PolyGen: An Autoregressive Generative Model of 3D Meshes

The paper "PolyGen: An Autoregressive Generative Model of 3D Meshes" introduces a novel approach to directly model polygon meshes using deep learning. Polygon meshes, essential in computer graphics and robotics, present challenges for learning-based models due to their structure involving unordered elements and discrete face configurations. This work addresses these challenges through the proposed model, PolyGen, which leverages a Transformer-based architecture to sequentially predict mesh vertices and faces.

Technical Contributions

PolyGen is structured to explicitly autoregress over 3D mesh data, modeling the meshes as a joint distribution over vertices and faces. The model consists of two primary components:

1. Vertex Model: It generates mesh vertices unconditionally. The vertices are treated as sequences where the coordinate tuples (z, y, x) are processed, and a stopping token indicates sequence completion. The model uses a masked Transformer decoder to manage non-local dependencies present in mesh geometry.
2. Face Model: This component generates mesh faces conditioned on the previously predicted vertices using pointer networks combined with Transformers to handle the variable-length vertex sequences that define polygon faces.

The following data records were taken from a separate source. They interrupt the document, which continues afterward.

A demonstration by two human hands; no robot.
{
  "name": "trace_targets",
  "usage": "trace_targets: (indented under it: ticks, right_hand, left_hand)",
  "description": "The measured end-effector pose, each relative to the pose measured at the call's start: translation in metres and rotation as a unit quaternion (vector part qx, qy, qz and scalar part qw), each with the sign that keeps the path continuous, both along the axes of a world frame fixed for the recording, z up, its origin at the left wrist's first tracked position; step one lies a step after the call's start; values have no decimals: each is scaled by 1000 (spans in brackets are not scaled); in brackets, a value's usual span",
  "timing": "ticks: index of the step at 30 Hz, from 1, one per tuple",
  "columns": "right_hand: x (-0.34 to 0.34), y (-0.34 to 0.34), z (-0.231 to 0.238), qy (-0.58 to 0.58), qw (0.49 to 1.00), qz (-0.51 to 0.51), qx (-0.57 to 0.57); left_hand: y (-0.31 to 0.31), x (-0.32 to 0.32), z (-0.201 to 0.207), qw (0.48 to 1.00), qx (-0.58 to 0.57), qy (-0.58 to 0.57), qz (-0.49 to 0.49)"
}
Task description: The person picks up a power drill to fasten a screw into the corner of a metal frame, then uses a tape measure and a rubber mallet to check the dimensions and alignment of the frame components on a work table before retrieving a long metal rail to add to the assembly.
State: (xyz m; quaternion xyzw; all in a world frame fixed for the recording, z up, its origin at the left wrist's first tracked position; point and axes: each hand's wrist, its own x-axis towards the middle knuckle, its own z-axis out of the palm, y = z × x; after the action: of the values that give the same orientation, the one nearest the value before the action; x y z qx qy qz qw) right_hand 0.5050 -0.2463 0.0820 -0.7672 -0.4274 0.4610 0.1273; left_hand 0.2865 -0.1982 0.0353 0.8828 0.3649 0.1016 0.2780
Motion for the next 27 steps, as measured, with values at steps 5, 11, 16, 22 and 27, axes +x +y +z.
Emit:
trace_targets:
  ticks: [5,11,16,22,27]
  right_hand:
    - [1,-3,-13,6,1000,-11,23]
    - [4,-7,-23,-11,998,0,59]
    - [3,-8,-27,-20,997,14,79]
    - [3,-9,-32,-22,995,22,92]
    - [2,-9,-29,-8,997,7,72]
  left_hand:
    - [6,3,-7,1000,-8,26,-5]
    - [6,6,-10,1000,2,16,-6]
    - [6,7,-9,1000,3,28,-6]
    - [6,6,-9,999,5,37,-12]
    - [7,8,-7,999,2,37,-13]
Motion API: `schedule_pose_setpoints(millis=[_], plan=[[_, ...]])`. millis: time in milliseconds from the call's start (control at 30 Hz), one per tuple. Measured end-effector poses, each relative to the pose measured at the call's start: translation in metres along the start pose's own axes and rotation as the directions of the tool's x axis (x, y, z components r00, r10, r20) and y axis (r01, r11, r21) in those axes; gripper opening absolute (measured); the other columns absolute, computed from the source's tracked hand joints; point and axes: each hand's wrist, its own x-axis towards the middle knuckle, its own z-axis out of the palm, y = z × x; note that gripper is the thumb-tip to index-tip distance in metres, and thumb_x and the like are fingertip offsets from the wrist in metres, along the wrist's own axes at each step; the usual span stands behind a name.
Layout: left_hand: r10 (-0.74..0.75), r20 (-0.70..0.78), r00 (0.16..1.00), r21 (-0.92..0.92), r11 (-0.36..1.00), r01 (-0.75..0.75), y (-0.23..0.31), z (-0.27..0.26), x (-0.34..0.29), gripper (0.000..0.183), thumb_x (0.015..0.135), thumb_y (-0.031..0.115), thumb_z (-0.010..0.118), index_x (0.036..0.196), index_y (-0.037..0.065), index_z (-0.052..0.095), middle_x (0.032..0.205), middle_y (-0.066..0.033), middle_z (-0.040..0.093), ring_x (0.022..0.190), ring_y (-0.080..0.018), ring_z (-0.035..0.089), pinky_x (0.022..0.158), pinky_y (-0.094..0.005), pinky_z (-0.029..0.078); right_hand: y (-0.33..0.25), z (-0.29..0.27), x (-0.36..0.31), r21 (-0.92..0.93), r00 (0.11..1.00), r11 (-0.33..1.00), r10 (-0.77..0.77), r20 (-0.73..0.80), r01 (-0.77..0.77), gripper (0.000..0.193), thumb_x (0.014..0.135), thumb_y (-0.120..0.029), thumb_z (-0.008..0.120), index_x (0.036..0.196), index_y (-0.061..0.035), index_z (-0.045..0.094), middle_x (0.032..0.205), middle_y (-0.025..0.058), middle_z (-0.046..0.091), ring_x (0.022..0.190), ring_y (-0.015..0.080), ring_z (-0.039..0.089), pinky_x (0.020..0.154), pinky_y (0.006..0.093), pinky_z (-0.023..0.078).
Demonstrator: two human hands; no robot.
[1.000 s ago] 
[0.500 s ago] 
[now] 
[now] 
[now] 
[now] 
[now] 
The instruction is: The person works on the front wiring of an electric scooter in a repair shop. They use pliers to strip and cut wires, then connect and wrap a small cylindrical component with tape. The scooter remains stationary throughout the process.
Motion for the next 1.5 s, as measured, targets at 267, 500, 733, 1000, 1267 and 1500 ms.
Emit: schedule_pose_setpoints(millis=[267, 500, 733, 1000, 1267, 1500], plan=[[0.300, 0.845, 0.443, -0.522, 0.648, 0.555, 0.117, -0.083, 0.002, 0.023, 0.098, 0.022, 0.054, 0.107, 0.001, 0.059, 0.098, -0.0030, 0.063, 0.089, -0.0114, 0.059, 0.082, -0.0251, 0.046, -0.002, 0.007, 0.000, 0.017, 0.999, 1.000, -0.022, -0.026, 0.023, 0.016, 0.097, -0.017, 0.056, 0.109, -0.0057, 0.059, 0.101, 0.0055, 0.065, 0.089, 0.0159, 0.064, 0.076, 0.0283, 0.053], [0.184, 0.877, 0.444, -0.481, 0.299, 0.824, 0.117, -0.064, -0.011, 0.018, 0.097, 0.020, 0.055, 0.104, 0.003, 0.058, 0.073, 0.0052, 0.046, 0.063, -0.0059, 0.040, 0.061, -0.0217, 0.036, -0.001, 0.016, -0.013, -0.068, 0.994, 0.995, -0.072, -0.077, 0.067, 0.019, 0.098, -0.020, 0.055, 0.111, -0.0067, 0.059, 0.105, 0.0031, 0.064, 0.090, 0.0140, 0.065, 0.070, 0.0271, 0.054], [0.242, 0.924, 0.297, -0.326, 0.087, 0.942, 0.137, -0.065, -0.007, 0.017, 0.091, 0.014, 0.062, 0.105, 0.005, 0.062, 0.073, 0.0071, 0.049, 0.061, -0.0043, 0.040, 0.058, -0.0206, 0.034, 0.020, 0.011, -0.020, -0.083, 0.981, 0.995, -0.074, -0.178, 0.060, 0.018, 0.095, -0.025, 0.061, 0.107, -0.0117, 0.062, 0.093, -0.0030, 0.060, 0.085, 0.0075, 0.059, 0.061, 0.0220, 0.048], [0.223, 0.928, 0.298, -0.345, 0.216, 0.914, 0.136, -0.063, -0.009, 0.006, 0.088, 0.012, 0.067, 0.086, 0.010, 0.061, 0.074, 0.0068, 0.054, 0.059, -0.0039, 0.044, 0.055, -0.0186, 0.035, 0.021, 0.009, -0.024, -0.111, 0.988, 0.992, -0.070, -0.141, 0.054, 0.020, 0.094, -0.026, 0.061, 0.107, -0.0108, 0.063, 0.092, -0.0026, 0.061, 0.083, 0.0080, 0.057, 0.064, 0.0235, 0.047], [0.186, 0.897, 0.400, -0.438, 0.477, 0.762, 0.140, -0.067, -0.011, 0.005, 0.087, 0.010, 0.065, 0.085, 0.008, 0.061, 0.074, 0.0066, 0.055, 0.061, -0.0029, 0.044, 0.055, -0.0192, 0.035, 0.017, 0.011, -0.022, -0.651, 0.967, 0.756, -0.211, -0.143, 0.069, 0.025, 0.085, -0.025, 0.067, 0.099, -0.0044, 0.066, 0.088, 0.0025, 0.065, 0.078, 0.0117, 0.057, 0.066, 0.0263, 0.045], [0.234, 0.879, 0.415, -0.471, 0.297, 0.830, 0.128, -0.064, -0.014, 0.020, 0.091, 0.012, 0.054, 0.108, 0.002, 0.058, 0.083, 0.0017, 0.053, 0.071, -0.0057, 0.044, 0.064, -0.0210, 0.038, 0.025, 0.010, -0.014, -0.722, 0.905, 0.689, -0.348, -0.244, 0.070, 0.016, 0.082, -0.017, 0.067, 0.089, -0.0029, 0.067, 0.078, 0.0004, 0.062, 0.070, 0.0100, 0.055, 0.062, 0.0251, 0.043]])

The paper emphasizes the advantages of representing meshes with polygons of variable sizes, known as $n$-gons, over traditional triangle meshes. This reduces redundancy by simplifying flat surfaces to single polygons, although with the acknowledgment that non-planar $n$-gons require careful triangulation for rendering.

Numerical Results

The authors focus on evaluating the model's performance using log-likelihood and predictive accuracy metrics. The experiments show that PolyGen models achieve significant improvement over baseline methods, including uniform and Draco compression standards, in terms of bits-per-vertex and prediction accuracies. For example, the vertex model attains a score of 2.46 bits per vertex with an accuracy of 85.1%, and faces are modeled with 1.82 bits per vertex and 90% accuracy.

Conditional mesh generation was tested using different context inputs such as object classes, images, and voxels. Even without directly optimizing for mesh reconstruction tasks, PolyGen demonstrated competitiveness and superior sample diversity against other methods, like AtlasNet.

Implications and Future Directions

Practically, PolyGen offers enhancements in the automated creation of 3D models used in virtual simulations and robotics. The ability to condition mesh generation on numerous input types broadens its usability in various domains, such as content creation in virtual environments and real-time 3D vision tasks in robotics.

Theoretically, this research contributes to advancements in sequence modeling for discrete geometry, aligning with trends in deep learning that extend natural language processing innovations like Transformers to complex structured data. Future work might aim to refine this model by exploring higher bit-depths for mesh representation and improving computational efficiency, as addressed with alternative vertex models.

PolyGen sets a precedent for new 3D shape synthesis methodologies, potentially inviting further exploration into hybrid models incorporating both graph neural networks and advanced autoregressive techniques to enhance structural coherence and computational efficiency. This foundational research underlines the promise of integrating direct mesh modeling into the neural generative modeling landscape.